Projects

Building Endangered Language Technology (BELT)

BELT is a highly-interactive course for creating low-resource language technology with no prior programming experience. The goal of BELT is to make it easy to build and deploy usable, real-world tools for speakers within endangered language communities. BELT is available as an online platform and occasionally an in-person workshop, the most recent of which was January 2024 in Santiago, Chile.

Interlinear Gloss Generation

Interlinear Glossed Text (IGT) is a common format used by linguists for language documentation, and it can be used to accelerate the development of low-resource NLP approaches.
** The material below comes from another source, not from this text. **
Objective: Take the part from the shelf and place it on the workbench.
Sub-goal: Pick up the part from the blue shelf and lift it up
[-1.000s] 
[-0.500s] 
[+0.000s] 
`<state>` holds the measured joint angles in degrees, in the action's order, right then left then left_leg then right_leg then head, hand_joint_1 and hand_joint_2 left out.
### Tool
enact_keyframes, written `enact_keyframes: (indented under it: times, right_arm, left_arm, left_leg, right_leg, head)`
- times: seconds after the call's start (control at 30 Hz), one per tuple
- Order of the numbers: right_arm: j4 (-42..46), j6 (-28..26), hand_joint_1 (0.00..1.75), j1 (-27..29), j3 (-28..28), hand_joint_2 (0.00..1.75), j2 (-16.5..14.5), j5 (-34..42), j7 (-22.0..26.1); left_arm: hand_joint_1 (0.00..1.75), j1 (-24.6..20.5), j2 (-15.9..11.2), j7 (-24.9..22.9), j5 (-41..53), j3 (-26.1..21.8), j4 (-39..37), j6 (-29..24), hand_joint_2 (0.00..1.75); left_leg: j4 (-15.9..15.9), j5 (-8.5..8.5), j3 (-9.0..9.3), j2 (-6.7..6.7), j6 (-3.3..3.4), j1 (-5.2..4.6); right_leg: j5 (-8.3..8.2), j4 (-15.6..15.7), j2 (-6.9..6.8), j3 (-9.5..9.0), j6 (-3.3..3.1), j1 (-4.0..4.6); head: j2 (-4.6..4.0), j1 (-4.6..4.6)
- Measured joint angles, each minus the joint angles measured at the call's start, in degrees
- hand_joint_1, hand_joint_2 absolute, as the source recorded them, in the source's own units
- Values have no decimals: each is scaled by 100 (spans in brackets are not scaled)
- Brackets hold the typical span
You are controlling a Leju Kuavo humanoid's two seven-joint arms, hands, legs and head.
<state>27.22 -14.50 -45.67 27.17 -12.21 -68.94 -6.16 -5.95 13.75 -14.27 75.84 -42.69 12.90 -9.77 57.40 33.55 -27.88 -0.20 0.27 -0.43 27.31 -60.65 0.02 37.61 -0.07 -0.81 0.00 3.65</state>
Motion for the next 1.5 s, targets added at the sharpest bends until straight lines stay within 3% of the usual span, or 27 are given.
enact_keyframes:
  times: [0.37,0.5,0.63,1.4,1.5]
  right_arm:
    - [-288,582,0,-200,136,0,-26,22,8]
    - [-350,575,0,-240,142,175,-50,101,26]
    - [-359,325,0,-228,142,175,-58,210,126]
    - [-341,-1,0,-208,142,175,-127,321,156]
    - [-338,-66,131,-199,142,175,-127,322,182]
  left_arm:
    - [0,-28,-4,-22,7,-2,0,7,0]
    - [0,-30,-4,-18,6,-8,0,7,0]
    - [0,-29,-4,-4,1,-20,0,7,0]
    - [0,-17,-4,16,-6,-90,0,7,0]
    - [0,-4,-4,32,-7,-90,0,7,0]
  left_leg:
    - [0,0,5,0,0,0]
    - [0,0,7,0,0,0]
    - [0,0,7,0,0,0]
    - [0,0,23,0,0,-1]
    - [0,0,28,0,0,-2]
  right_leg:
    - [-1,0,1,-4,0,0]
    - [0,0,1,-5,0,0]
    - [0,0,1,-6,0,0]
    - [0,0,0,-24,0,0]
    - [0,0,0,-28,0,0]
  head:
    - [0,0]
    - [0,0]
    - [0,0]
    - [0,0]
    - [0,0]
Since the creation of IGT is time-consuming and painstaking, there is great benefit to partially automating the process. I’ve researched various neural approaches to automating IGT creation, exploring techniques such as transfer learning, multistage denoising, and semi-supervised training.

For the GenBench workshop on generalization, I researched the robustness of IGT models, finding significant challenges with domain transfer. I studied techniques to improve this issue, finding particular success with semi-self-supervised learning in the form of iterative pseudolabeling.

In the GlossLM project, I collected a huge multilingual corpus of IGT and pretrained models on it. I have also studied whether in-context learning with LLMs can be effective for glossing.

PyFoma

With my advisor Prof. Mans Hulden, I have contributed to the development of PyFoma, a toolkit for the development of finite-state technology. In particular, I helped refactor the package to use a consistent Python API, deployed the package to package managers such as PyPI and Anaconda, and created features including drawing context-free grammar trees.